- What the task requires:
If a line in the listing below contains the word "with", count it, then please give only the number of such lines.

- The data:
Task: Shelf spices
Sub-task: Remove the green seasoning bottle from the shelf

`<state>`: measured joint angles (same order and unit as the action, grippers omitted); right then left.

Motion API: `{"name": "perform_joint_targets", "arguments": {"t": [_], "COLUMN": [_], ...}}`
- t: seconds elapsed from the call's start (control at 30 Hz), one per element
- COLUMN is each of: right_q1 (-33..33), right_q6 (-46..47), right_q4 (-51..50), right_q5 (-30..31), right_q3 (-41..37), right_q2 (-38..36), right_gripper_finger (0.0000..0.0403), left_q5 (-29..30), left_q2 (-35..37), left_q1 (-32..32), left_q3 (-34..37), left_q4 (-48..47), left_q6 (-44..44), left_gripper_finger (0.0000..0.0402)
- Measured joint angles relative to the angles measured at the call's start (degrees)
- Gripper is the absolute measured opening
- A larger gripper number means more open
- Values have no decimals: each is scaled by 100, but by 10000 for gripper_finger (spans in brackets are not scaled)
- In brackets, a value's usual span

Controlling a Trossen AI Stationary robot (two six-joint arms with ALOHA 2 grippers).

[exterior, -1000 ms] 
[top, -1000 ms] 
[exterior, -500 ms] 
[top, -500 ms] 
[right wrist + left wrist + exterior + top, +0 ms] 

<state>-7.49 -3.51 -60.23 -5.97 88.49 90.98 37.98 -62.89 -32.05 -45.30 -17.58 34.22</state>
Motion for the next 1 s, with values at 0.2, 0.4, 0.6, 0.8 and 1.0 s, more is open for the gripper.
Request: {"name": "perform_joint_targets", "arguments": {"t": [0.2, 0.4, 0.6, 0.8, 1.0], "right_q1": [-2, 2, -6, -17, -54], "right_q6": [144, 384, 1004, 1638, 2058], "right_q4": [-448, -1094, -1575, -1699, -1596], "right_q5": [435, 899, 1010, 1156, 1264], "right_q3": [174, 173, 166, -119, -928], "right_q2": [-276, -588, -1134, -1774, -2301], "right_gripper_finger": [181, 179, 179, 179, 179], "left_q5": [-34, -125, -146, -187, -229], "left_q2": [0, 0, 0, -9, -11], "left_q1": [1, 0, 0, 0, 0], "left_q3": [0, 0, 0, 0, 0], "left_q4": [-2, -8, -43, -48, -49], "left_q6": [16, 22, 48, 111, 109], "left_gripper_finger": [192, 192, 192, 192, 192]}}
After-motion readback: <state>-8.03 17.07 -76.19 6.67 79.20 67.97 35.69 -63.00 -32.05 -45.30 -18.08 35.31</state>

- Result:
2